Task to carry out - Below are the entries; give again exactly the lines from the one mentioning "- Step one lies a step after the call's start" through the one mentioning "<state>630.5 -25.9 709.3", inclusive.

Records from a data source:
────

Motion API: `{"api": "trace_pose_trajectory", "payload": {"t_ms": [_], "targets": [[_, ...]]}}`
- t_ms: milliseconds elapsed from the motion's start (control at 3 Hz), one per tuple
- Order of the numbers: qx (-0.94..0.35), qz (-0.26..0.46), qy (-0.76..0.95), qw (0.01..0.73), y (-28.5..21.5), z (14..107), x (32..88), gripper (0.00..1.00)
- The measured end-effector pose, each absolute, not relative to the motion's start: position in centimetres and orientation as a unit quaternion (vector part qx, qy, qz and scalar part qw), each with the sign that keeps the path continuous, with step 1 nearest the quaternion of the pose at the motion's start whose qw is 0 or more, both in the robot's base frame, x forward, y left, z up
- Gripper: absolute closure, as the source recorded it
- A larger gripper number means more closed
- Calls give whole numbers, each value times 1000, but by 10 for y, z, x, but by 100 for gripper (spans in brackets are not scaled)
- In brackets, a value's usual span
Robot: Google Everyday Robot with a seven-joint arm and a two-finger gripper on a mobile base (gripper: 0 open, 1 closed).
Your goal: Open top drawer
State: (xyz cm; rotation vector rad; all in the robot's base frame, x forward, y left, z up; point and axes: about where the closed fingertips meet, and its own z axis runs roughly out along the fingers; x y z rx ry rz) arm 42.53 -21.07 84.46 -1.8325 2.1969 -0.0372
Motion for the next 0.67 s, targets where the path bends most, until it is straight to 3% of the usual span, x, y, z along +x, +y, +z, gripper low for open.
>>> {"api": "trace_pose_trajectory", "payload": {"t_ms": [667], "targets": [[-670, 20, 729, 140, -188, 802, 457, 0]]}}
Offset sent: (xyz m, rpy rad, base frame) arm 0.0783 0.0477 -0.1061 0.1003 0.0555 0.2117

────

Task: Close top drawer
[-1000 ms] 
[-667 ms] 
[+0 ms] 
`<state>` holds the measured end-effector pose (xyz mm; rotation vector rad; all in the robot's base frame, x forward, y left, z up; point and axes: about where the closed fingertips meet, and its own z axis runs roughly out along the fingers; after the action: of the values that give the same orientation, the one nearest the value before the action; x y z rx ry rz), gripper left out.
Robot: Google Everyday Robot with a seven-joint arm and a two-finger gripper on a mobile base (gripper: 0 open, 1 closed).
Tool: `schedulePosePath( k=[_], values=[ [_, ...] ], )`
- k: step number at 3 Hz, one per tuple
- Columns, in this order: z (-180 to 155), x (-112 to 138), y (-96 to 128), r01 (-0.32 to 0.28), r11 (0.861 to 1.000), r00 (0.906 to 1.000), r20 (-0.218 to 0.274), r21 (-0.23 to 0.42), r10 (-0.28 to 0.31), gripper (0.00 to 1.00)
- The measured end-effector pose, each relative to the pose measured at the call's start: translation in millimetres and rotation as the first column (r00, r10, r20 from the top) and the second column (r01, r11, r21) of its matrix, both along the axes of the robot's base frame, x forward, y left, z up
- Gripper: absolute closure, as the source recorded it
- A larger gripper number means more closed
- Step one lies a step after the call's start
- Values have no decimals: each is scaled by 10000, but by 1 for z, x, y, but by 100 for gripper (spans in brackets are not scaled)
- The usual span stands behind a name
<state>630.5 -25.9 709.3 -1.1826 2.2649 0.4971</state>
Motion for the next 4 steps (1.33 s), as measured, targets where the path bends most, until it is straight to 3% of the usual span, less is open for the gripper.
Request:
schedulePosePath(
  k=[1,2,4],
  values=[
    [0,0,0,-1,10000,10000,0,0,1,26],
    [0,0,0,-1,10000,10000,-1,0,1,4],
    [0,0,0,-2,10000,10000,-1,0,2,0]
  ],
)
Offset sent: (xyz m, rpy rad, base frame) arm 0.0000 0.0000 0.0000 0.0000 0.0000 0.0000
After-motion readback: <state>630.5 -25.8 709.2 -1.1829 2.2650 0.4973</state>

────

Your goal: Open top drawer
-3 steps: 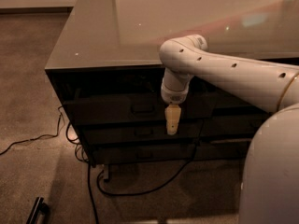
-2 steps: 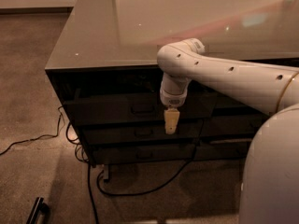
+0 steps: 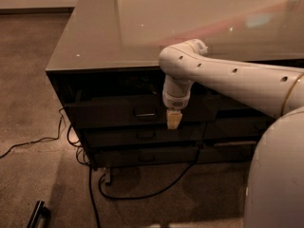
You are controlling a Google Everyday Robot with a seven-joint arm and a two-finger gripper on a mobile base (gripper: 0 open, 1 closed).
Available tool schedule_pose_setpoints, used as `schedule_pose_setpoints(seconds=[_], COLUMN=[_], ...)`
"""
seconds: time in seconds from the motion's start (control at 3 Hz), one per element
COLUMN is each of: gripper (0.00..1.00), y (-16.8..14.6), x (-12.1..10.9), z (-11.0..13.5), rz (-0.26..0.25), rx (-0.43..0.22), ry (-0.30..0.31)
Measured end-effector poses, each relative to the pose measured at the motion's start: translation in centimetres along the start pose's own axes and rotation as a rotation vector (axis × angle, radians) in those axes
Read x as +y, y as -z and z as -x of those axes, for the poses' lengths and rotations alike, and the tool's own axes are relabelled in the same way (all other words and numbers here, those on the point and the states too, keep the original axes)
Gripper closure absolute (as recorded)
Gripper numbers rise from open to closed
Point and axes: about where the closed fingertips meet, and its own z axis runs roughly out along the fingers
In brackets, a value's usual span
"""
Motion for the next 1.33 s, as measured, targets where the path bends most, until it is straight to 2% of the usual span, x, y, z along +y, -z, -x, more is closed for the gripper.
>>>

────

Response below -
- Step one lies a step after the call's start
- Values have no decimals: each is scaled by 10000, but by 1 for z, x, y, but by 100 for gripper (spans in brackets are not scaled)
- The usual span stands behind a name
<state>630.5 -25.9 709.3 -1.1826 2.2649 0.4971</state>

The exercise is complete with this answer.